◆ **What is required**: Could you write out the records below exactly as they appear?

◆ **Records provided**:
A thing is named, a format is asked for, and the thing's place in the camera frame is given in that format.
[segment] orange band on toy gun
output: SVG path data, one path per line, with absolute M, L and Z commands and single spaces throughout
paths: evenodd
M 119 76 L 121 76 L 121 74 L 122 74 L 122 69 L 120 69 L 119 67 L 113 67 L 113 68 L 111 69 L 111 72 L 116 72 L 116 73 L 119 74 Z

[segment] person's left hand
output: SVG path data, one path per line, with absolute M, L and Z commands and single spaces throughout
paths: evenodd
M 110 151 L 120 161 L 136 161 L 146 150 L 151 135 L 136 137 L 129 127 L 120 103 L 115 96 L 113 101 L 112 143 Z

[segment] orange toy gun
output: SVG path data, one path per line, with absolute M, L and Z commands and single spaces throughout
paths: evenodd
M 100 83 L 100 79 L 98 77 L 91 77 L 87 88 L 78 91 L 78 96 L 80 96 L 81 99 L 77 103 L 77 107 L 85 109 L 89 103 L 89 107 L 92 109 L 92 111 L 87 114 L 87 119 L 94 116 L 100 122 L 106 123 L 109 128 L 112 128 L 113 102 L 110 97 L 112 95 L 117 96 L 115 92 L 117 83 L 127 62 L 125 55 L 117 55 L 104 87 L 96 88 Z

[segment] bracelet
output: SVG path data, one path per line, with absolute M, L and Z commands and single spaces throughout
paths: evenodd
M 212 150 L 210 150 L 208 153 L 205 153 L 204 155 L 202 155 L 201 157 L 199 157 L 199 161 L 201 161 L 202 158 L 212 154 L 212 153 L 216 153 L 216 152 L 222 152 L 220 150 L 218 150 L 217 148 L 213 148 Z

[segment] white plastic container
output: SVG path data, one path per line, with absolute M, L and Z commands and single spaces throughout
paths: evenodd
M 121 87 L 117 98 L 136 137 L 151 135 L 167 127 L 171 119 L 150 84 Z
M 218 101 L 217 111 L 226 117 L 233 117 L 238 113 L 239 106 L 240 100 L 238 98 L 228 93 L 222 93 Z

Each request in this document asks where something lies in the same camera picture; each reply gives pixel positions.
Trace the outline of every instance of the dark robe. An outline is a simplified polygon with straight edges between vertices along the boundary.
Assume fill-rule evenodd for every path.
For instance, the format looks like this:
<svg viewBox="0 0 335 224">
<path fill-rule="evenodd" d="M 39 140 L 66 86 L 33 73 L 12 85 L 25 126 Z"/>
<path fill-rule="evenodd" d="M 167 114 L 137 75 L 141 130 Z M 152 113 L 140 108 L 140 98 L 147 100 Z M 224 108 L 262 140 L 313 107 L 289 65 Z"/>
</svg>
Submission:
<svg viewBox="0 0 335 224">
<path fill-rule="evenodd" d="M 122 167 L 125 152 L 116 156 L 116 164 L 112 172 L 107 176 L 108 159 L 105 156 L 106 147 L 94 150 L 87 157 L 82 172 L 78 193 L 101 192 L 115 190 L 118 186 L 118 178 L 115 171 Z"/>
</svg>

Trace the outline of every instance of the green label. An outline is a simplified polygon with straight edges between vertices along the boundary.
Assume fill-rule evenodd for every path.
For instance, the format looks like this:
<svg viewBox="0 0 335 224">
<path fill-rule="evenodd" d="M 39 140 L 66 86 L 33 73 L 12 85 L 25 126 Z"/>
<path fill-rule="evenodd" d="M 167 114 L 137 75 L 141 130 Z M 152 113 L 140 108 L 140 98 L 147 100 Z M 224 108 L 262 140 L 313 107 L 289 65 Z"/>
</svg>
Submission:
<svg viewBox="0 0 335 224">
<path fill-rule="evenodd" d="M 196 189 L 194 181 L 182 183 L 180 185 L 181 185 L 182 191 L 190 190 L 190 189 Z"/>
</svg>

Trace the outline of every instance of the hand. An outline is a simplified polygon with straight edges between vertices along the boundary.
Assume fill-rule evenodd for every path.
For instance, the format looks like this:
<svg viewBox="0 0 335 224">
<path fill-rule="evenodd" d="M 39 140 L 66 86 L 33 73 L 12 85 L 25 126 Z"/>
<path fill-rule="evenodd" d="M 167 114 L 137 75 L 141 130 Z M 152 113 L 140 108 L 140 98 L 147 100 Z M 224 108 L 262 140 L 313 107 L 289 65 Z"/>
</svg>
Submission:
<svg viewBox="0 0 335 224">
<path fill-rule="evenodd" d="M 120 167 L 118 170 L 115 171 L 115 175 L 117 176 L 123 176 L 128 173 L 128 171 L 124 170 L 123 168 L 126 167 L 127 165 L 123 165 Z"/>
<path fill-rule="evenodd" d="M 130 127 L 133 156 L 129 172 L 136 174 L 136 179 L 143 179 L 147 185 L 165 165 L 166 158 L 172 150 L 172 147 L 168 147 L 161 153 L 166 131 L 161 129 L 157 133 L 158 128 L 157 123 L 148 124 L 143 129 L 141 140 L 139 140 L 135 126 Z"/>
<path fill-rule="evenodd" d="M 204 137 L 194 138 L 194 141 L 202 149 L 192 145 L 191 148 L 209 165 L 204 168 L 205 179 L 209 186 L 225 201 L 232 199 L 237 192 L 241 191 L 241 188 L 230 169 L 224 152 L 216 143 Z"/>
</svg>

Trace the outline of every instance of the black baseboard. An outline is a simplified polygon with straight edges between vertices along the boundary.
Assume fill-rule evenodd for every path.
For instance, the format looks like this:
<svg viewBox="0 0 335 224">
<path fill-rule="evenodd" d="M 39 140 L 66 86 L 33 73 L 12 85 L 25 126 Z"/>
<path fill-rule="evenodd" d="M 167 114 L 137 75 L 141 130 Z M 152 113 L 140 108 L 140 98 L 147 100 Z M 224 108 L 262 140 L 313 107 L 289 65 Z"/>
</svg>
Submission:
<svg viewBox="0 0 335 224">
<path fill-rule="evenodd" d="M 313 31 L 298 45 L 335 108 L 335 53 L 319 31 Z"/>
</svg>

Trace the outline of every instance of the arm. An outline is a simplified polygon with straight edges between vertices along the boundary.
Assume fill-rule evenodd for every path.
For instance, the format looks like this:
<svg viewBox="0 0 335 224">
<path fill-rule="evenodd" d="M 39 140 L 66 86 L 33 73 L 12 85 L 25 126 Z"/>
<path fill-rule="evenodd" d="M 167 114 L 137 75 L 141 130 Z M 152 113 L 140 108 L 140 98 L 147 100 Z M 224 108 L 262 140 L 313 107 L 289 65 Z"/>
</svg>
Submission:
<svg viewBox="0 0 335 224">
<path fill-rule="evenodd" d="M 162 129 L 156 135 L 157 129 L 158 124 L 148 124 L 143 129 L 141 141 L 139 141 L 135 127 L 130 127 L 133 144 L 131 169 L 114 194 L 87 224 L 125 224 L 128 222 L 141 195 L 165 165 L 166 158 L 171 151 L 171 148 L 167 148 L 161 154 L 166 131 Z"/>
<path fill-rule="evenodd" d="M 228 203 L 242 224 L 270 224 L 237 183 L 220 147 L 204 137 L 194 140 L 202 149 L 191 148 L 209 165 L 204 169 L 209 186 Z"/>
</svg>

◆ **Completed task**:
A thing is named, a format is asked for, and the thing's place in the camera frame is given in that format.
[segment] orange band on toy gun
output: SVG path data, one path per line, with absolute M, L and Z commands and single spaces throughout
paths: evenodd
M 119 76 L 121 76 L 121 74 L 122 74 L 122 69 L 120 69 L 119 67 L 113 67 L 113 68 L 111 69 L 111 72 L 116 72 L 116 73 L 119 74 Z

[segment] person's left hand
output: SVG path data, one path per line, with absolute M, L and Z commands and single spaces throughout
paths: evenodd
M 110 151 L 120 161 L 136 161 L 146 150 L 151 135 L 136 137 L 129 127 L 120 103 L 115 96 L 113 101 L 112 143 Z

[segment] orange toy gun
output: SVG path data, one path per line, with absolute M, L and Z commands and single spaces throughout
paths: evenodd
M 100 83 L 100 79 L 98 77 L 91 77 L 87 88 L 78 91 L 78 96 L 80 96 L 81 99 L 77 103 L 77 107 L 85 109 L 89 103 L 89 107 L 92 109 L 92 111 L 87 114 L 87 119 L 94 116 L 100 122 L 106 123 L 109 128 L 112 128 L 113 102 L 110 97 L 112 95 L 117 96 L 115 92 L 117 83 L 127 62 L 125 55 L 117 55 L 104 87 L 96 88 Z

[segment] bracelet
output: SVG path data, one path per line, with absolute M, L and Z commands and single spaces throughout
paths: evenodd
M 212 150 L 210 150 L 208 153 L 205 153 L 204 155 L 202 155 L 201 157 L 199 157 L 199 161 L 201 161 L 202 158 L 212 154 L 212 153 L 216 153 L 216 152 L 222 152 L 220 150 L 218 150 L 217 148 L 213 148 Z

[segment] white plastic container
output: SVG path data, one path per line, with absolute M, L and Z commands and single spaces throughout
paths: evenodd
M 121 87 L 117 98 L 136 137 L 151 135 L 167 127 L 171 119 L 150 84 Z
M 218 101 L 217 111 L 226 117 L 233 117 L 238 113 L 239 106 L 240 100 L 238 98 L 228 93 L 222 93 Z

Each request in this document asks where something lies in the same camera picture; each reply gives pixel positions.
Trace the outline of every instance of the dark robe. An outline is a simplified polygon with straight edges between vertices along the boundary.
Assume fill-rule evenodd for every path.
For instance, the format looks like this:
<svg viewBox="0 0 335 224">
<path fill-rule="evenodd" d="M 39 140 L 66 86 L 33 73 L 12 85 L 25 126 Z"/>
<path fill-rule="evenodd" d="M 167 114 L 137 75 L 141 130 Z M 152 113 L 140 108 L 140 98 L 147 100 Z M 224 108 L 262 140 L 313 107 L 289 65 Z"/>
</svg>
Submission:
<svg viewBox="0 0 335 224">
<path fill-rule="evenodd" d="M 122 167 L 125 152 L 116 156 L 116 164 L 112 172 L 107 176 L 108 159 L 105 156 L 106 147 L 94 150 L 87 157 L 82 172 L 78 193 L 101 192 L 115 190 L 118 186 L 118 178 L 115 171 Z"/>
</svg>

Trace the outline of every instance of the green label. An outline is a simplified polygon with straight edges between vertices along the boundary.
Assume fill-rule evenodd for every path.
For instance, the format looks like this:
<svg viewBox="0 0 335 224">
<path fill-rule="evenodd" d="M 39 140 L 66 86 L 33 73 L 12 85 L 25 126 Z"/>
<path fill-rule="evenodd" d="M 167 114 L 137 75 L 141 130 Z M 152 113 L 140 108 L 140 98 L 147 100 Z M 224 108 L 262 140 L 313 107 L 289 65 Z"/>
</svg>
Submission:
<svg viewBox="0 0 335 224">
<path fill-rule="evenodd" d="M 196 189 L 194 181 L 182 183 L 180 185 L 181 185 L 182 191 L 190 190 L 190 189 Z"/>
</svg>

Trace the outline of every instance of the hand. An outline is a simplified polygon with straight edges between vertices along the boundary.
Assume fill-rule evenodd for every path.
For instance, the format looks like this:
<svg viewBox="0 0 335 224">
<path fill-rule="evenodd" d="M 39 140 L 66 86 L 33 73 L 12 85 L 25 126 Z"/>
<path fill-rule="evenodd" d="M 167 114 L 137 75 L 141 130 Z M 152 113 L 140 108 L 140 98 L 147 100 Z M 224 108 L 262 140 L 313 107 L 289 65 Z"/>
</svg>
Submission:
<svg viewBox="0 0 335 224">
<path fill-rule="evenodd" d="M 120 167 L 118 170 L 115 171 L 115 175 L 117 176 L 123 176 L 128 173 L 128 171 L 124 170 L 123 168 L 126 167 L 127 165 L 123 165 Z"/>
<path fill-rule="evenodd" d="M 130 127 L 133 156 L 129 172 L 136 174 L 136 179 L 143 179 L 147 185 L 165 165 L 166 158 L 172 150 L 172 147 L 168 147 L 161 153 L 166 131 L 161 129 L 157 133 L 158 128 L 157 123 L 148 124 L 143 129 L 141 140 L 139 140 L 135 126 Z"/>
<path fill-rule="evenodd" d="M 204 137 L 194 138 L 194 141 L 202 149 L 192 145 L 191 148 L 209 165 L 204 168 L 205 179 L 209 186 L 225 201 L 232 199 L 237 192 L 241 191 L 241 188 L 230 169 L 224 152 L 216 143 Z"/>
</svg>

Trace the outline of every instance of the black baseboard. An outline is a simplified polygon with straight edges between vertices along the boundary.
Assume fill-rule evenodd for every path.
For instance, the format looks like this:
<svg viewBox="0 0 335 224">
<path fill-rule="evenodd" d="M 39 140 L 66 86 L 33 73 L 12 85 L 25 126 Z"/>
<path fill-rule="evenodd" d="M 167 114 L 137 75 L 141 130 Z M 152 113 L 140 108 L 140 98 L 147 100 Z M 224 108 L 262 140 L 313 107 L 289 65 Z"/>
</svg>
Submission:
<svg viewBox="0 0 335 224">
<path fill-rule="evenodd" d="M 313 31 L 298 45 L 335 108 L 335 53 L 319 31 Z"/>
</svg>

Trace the outline of every instance of the arm. An outline is a simplified polygon with straight edges between vertices along the boundary.
Assume fill-rule evenodd for every path.
For instance, the format looks like this:
<svg viewBox="0 0 335 224">
<path fill-rule="evenodd" d="M 39 140 L 66 86 L 33 73 L 12 85 L 25 126 Z"/>
<path fill-rule="evenodd" d="M 167 114 L 137 75 L 141 130 Z M 152 113 L 140 108 L 140 98 L 147 100 Z M 224 108 L 262 140 L 313 107 L 289 65 Z"/>
</svg>
Submission:
<svg viewBox="0 0 335 224">
<path fill-rule="evenodd" d="M 162 129 L 156 135 L 157 129 L 158 124 L 148 124 L 143 129 L 141 141 L 139 141 L 135 127 L 130 127 L 133 144 L 131 169 L 114 194 L 87 224 L 125 224 L 128 222 L 141 195 L 165 165 L 166 158 L 171 151 L 171 148 L 167 148 L 161 154 L 166 131 Z"/>
<path fill-rule="evenodd" d="M 228 203 L 242 224 L 270 224 L 237 183 L 220 147 L 204 137 L 194 140 L 202 149 L 191 148 L 209 165 L 204 169 L 209 186 Z"/>
</svg>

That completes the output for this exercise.